Suppose I am trying to solve the equation $49r^2=9r$. I would go about solving it like this:
$$49r^2=9r$$ $$49r^2-9r=0$$ $$\frac{49r^2-9r}{r}=\frac{0}{r}=0$$ $$49r-9=0$$ $$49r=9$$ $$r=\frac{9}{49}$$
But the problem is, $0$ is also a solution. How can I solve this equation in a way that doesn't ignore the solution $0$? Or is this something that I just have to look out for when solving equations?
I'd move everything to one side:
$$49r^2 - 9r = 0$$
and factor:
$$r(49r-9)=0$$
and then apply the general fact
$$AB=0\iff A = 0 \lor B=0$$
so that $r=0$ or $49r-9=0$ where the latter gives $r=\frac{9}{49}$ as a second solution. This way we keep equivalences ($\iff$) between all the solving steps and we miss no solutions.

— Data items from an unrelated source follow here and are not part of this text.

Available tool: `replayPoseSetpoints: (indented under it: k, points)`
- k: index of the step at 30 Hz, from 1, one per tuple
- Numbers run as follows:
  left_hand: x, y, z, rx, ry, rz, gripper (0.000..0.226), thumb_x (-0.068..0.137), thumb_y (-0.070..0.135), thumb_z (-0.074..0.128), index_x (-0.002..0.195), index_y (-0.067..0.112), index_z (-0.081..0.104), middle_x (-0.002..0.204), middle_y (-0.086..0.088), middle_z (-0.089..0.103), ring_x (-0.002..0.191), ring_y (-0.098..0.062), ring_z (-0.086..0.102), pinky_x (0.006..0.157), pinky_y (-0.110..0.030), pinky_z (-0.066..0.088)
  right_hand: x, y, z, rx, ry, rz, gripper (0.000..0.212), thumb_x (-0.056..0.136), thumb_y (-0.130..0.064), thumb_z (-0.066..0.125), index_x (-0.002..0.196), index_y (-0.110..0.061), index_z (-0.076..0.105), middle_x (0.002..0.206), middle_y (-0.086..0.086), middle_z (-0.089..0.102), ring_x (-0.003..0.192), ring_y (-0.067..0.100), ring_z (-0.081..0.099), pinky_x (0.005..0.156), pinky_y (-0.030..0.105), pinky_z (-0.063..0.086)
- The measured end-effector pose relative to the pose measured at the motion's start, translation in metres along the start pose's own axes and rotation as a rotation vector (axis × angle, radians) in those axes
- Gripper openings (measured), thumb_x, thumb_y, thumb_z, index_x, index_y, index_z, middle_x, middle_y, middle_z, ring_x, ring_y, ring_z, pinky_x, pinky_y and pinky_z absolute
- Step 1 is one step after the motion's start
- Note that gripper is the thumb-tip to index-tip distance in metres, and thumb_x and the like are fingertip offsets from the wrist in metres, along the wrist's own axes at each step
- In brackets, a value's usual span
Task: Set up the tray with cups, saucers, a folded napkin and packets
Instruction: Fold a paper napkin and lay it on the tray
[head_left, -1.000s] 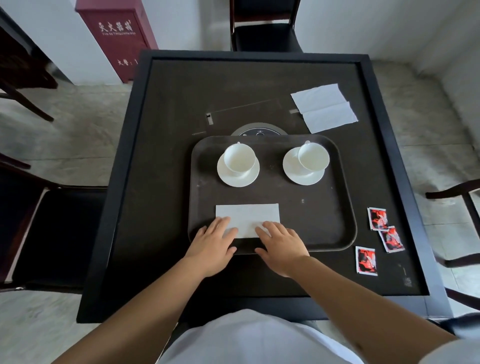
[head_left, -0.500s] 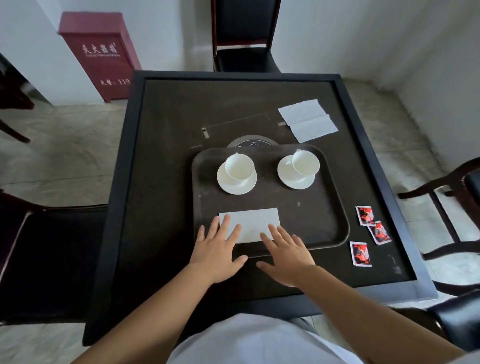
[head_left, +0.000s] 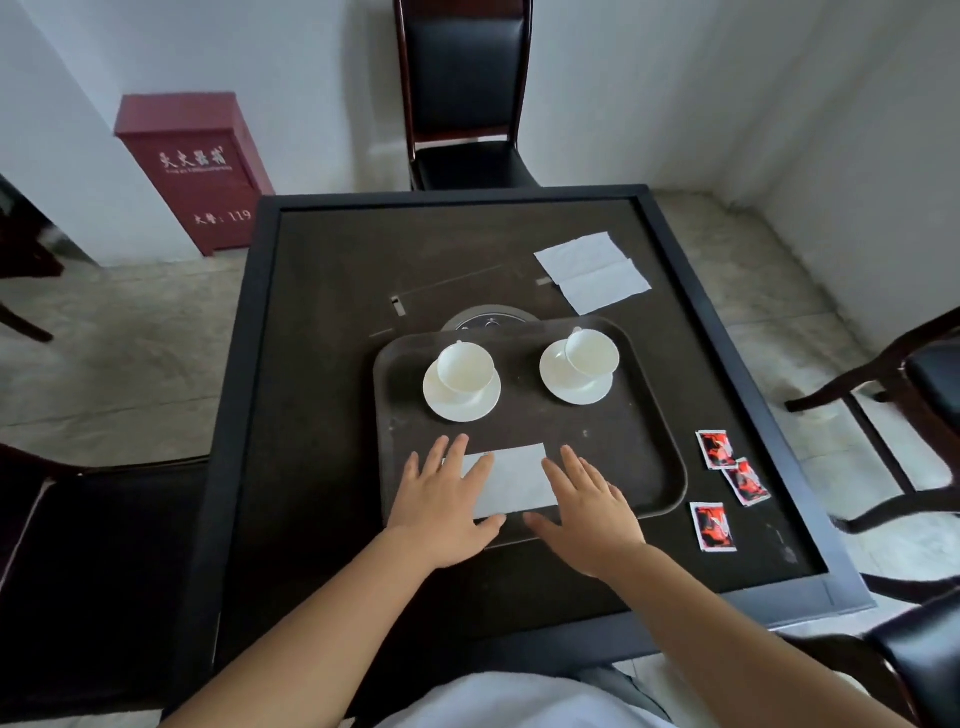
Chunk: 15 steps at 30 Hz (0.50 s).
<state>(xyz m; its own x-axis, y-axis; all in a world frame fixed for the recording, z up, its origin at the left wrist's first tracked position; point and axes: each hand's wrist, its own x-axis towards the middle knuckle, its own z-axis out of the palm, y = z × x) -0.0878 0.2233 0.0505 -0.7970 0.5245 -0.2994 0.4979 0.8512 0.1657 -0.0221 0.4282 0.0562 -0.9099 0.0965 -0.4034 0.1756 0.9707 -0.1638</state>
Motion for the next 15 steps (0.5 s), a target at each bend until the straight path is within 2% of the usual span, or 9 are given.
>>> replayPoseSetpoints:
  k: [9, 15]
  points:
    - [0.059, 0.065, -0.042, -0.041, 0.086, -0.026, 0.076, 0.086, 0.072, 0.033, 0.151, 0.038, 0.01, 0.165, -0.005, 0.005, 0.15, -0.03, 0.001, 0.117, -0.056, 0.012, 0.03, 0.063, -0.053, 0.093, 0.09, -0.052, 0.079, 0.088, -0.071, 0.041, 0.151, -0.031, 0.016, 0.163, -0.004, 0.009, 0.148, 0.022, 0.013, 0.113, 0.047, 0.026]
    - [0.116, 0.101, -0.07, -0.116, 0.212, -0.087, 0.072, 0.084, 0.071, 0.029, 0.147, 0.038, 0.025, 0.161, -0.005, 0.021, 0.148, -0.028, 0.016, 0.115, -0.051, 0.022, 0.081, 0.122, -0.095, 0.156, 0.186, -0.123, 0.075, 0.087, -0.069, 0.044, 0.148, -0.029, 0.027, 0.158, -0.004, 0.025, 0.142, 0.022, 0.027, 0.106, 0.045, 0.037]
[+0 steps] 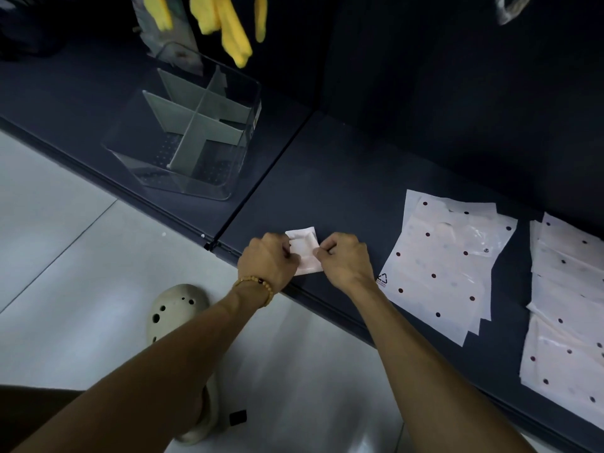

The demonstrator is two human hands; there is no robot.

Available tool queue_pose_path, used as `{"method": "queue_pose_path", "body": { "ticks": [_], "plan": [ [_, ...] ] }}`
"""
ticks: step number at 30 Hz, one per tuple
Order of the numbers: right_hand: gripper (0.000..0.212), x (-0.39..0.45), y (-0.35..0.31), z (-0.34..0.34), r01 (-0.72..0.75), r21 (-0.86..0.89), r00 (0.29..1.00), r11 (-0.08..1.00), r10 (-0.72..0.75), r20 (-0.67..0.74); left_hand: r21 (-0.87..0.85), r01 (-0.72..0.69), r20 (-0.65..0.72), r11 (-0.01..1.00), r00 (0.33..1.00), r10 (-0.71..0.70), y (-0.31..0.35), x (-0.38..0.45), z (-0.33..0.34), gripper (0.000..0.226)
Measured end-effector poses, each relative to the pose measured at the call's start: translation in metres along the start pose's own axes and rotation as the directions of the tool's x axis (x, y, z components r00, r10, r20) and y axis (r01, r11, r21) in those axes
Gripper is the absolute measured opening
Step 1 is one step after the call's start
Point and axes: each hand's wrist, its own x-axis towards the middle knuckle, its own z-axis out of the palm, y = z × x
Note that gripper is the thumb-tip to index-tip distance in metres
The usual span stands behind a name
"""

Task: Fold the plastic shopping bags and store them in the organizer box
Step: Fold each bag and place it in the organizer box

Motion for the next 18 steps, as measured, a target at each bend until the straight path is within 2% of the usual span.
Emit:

Dividing by $r$ implies you're already in a scenario where $r\neq 0$, so that's where you have to be careful.
The thing is, when you divide by $r$, you are assuming that it is different from zero. There is no problem at doing so, but after solving the resulting equation, you have to plug in such value in the original one in order to check if $0$ is a solution or not. In your case, it is.

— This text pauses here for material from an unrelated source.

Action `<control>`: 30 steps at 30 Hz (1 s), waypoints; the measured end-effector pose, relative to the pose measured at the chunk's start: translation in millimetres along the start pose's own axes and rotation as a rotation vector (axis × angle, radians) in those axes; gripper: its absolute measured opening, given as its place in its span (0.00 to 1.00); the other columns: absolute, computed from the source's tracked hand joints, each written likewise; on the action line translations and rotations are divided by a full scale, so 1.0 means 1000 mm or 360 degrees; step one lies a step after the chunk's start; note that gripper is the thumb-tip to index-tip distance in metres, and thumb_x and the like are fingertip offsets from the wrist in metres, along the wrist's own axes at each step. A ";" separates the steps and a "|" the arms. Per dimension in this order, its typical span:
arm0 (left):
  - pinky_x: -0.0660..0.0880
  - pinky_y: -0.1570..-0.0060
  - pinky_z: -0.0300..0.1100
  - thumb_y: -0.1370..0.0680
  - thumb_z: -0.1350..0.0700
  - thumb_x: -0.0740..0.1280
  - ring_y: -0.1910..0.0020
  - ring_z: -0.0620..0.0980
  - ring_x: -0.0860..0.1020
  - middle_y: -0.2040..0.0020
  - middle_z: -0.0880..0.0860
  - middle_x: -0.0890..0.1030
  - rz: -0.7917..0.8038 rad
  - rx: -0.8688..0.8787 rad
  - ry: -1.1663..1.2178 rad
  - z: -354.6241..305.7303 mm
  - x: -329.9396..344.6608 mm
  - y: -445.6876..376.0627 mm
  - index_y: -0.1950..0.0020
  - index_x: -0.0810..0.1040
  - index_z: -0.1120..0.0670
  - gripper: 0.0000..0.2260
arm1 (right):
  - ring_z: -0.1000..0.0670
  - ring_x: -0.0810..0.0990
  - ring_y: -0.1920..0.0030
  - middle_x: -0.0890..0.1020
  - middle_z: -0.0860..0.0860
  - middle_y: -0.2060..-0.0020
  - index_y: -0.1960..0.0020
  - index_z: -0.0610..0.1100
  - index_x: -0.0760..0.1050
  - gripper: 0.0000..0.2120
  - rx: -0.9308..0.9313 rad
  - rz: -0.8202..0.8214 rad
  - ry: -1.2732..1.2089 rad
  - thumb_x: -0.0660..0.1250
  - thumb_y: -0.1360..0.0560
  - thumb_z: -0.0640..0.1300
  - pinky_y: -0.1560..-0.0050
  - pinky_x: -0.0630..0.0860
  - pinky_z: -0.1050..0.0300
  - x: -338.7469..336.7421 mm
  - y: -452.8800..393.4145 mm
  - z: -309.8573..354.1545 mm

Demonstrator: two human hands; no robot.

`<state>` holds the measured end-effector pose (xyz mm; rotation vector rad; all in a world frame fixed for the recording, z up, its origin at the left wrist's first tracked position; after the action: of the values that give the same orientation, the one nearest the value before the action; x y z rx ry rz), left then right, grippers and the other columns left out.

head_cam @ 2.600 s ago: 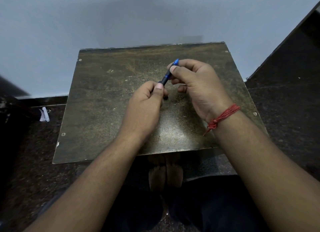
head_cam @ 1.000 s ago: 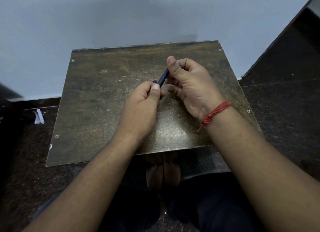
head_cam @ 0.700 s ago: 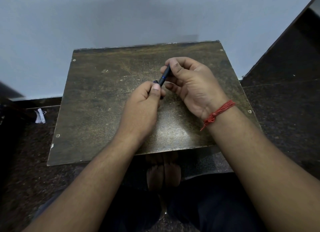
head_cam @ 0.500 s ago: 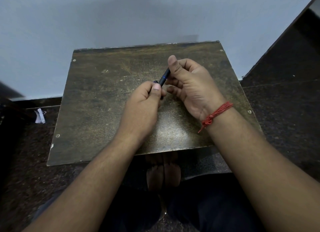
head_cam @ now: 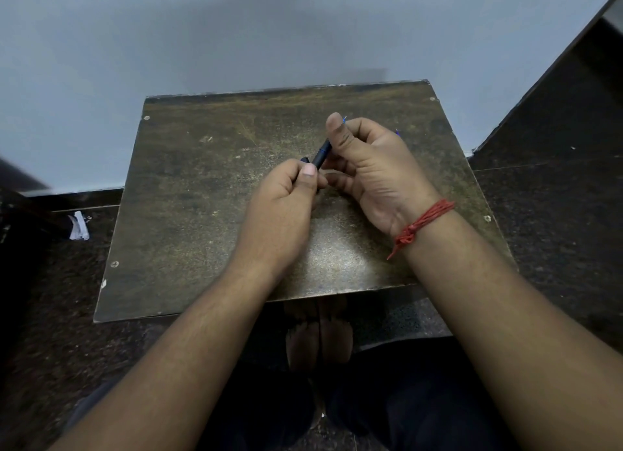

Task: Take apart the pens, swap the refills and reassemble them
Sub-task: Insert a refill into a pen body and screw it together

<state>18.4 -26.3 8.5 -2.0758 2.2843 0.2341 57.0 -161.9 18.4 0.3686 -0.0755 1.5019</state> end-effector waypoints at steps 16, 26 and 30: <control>0.62 0.69 0.44 0.20 0.44 0.59 0.75 0.40 0.65 0.74 0.41 0.70 -0.0003 0.0005 0.0012 0.000 0.000 0.000 0.57 0.78 0.48 0.13 | 0.49 0.78 0.62 0.80 0.47 0.62 0.55 0.44 0.74 0.08 0.0041 -0.0020 -0.0160 0.70 0.23 0.47 0.61 0.77 0.58 0.000 0.000 -0.001; 0.61 0.70 0.43 0.20 0.44 0.59 0.75 0.41 0.64 0.74 0.41 0.69 0.0009 0.0003 0.0010 0.000 0.000 0.001 0.57 0.79 0.48 0.13 | 0.52 0.79 0.64 0.79 0.50 0.64 0.59 0.46 0.76 0.07 -0.0046 -0.0093 -0.0163 0.72 0.25 0.44 0.62 0.79 0.58 -0.003 -0.001 0.001; 0.62 0.70 0.43 0.20 0.44 0.59 0.75 0.41 0.64 0.75 0.42 0.69 -0.0012 -0.0014 0.0033 0.000 -0.002 0.000 0.56 0.79 0.49 0.13 | 0.50 0.80 0.59 0.83 0.48 0.59 0.51 0.44 0.77 0.07 -0.0040 -0.0066 -0.0201 0.69 0.22 0.47 0.59 0.79 0.57 -0.003 -0.001 -0.001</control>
<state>18.8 -24.9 9.0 -2.1010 2.2907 0.2239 58.0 -164.3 16.5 0.4419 -0.1854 1.4346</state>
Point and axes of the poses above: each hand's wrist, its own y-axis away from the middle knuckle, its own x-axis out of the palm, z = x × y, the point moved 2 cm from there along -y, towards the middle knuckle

When you divided by r, you Implicitly “got rid” of the 0 solution. If you want to keep it you should take
$$9r(\frac{49r}{9} - 1)=0$$
$$r(\frac{49r}{9} - 1)=0$$
Which evidently would lead to $r=0$ or $r=\frac{9}{49}$
Be simple! The cancellation law works for nonzero factors. Thus, you can go like this:
By the cancellation law, $$49\mkern1.5mu r^2=9r\iff\begin{cases}\begin{aligned}[t] 49\mkern1.5mu r&=9 \iff r=\smash{\frac{9}{49}}&\text{if }r\ne 0, \\&\text{ or}\\ r&=0.\end{aligned}\end{cases}$$